The sixth and seventh tunnel boring machine (TBM) for the Crossrail project have been finally accepted by the customer at Herrenknecht in Schwanau and are now ready to start their journey to London. Herrenknecht is providing all eight machines for the extension of the new Crossrail line running through the middle of Britain's capital.
Schwanau, Germany, February 21, 2013. The two machines are now being dismantled, boxed up and transported to Rotterdam, where they will be put on a ferry to Tilbury in Essex. From there they will travel as heavy load transport to the London jobsite.

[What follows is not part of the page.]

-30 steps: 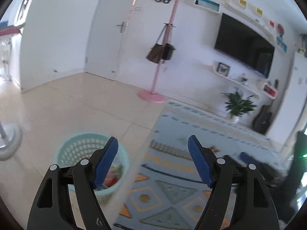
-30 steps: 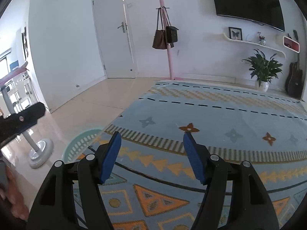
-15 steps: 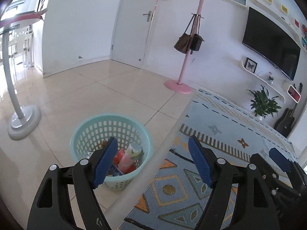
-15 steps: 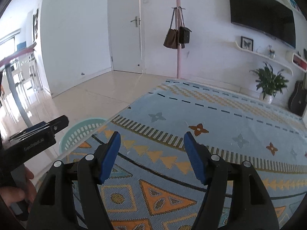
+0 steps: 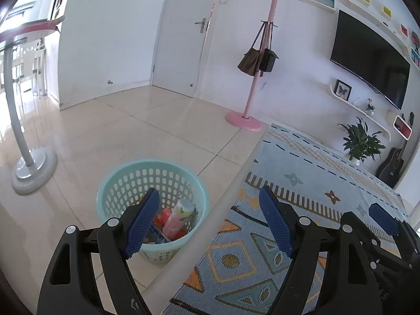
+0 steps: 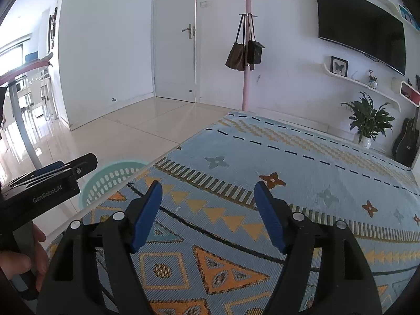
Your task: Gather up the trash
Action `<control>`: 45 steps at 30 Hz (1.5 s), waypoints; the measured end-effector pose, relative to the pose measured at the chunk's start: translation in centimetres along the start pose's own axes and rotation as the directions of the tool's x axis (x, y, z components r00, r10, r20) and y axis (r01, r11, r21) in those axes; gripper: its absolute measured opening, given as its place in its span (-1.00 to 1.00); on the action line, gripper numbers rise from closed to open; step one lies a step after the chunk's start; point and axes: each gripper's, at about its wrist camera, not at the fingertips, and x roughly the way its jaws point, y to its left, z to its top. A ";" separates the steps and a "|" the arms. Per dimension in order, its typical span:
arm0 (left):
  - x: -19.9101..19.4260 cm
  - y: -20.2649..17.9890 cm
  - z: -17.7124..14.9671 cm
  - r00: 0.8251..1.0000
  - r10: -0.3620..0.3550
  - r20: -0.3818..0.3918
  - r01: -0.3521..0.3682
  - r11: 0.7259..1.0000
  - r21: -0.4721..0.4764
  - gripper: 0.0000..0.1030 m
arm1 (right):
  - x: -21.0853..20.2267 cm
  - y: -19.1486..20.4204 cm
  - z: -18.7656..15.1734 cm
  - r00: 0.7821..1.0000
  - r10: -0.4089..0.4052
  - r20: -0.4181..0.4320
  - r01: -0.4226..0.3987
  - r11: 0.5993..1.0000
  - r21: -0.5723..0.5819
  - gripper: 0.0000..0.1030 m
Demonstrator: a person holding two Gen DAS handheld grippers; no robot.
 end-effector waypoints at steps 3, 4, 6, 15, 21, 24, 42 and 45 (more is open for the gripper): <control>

TBM6, named Mary, will drill a tunnel under the Thames from Plumstead to North Woolwich alongside her sister machine Sophia, who commenced tunnelling in January. As a Mixshield, Mary is especially equipped to drive through the chalk, flint and wet ground conditions that she will encounter in southeast London.
TBM7 will be used on the drive from Pudding Mill Lane to Stepney Green, which will start in the summer. This is an Earth Pressure Balance Shield especially designed for the London clay found north of the Thames. All the machines' components are expected to arrive at the Crossrail jobsite in March where they will be reassembled.
Andy Mitchell, Crossrail Programme Director said: "Over 4km of tunnel have now been constructed on Crossrail. With tunnelling now well underway we are looking forward to welcoming our sixth and seventh tunnel boring machine to the project. Once we've unpacked and reassembled them, they'll begin drilling yet more tunnels underneath the streets of the capital."
Crossrail's final tunnel boring machine, TBM8, will complete factory testing this summer. Herrenknecht has supplied all eight machines to Crossrail.
The naming arrangements for TBM7 and TBM8 will be advised at a later date. Mary is named after the wife of the famous railway engineer Isambard Kingdom Brunel. Mary weighs 1,000 tonnes and is 110 meters long.TBM7 is 150 meters long. Each tunnel boring machine has 20-strong ‘tunnel gangs’ working in shifts - 12 on the tunnelling machine itself and 8 working between the rear of the machine to the tunnel entrance. The diameter of their cutterhead is 7.1meters. Once tunnelling is fully up and running, according to Crossrail, the TBMs are scheduled to progress at an average rate of around 100 meters every week.
The total funding envelope available to deliver Crossrail is £14.8bn.
The Crossrail route will pass through 37 stations and run 118 km (73 miles) from Maidenhead to Heathrow in the west, through new twin-bore 21km (13 miles) long tunnels below central London to Shenfield and Abbey Wood in the east.
When Crossrail opens it will increase London's rail-based transport network capacity by 10%, supporting regeneration of the network and cutting journey times across the city. Crossrail services are due to commence through central London in 2018.
Crossrail is being delivered by Crossrail Limited (CRL). CRL is a wholly owned subsidiary of Transport for London. Crossrail is jointly sponsored by the Department for Transport and Transport for London.
Herrenknecht is providing all eight machines (6x EPB, 2 x Mixshield) for the extension of the new Crossrail line running through the middle of Britain's capital to the customers: Hochtief Solutions AG, Dragados S.A., John Sisk & Son Ltd., BAM Nuttall, Ferrovial Agroman S.A., Kier Construction Ltd.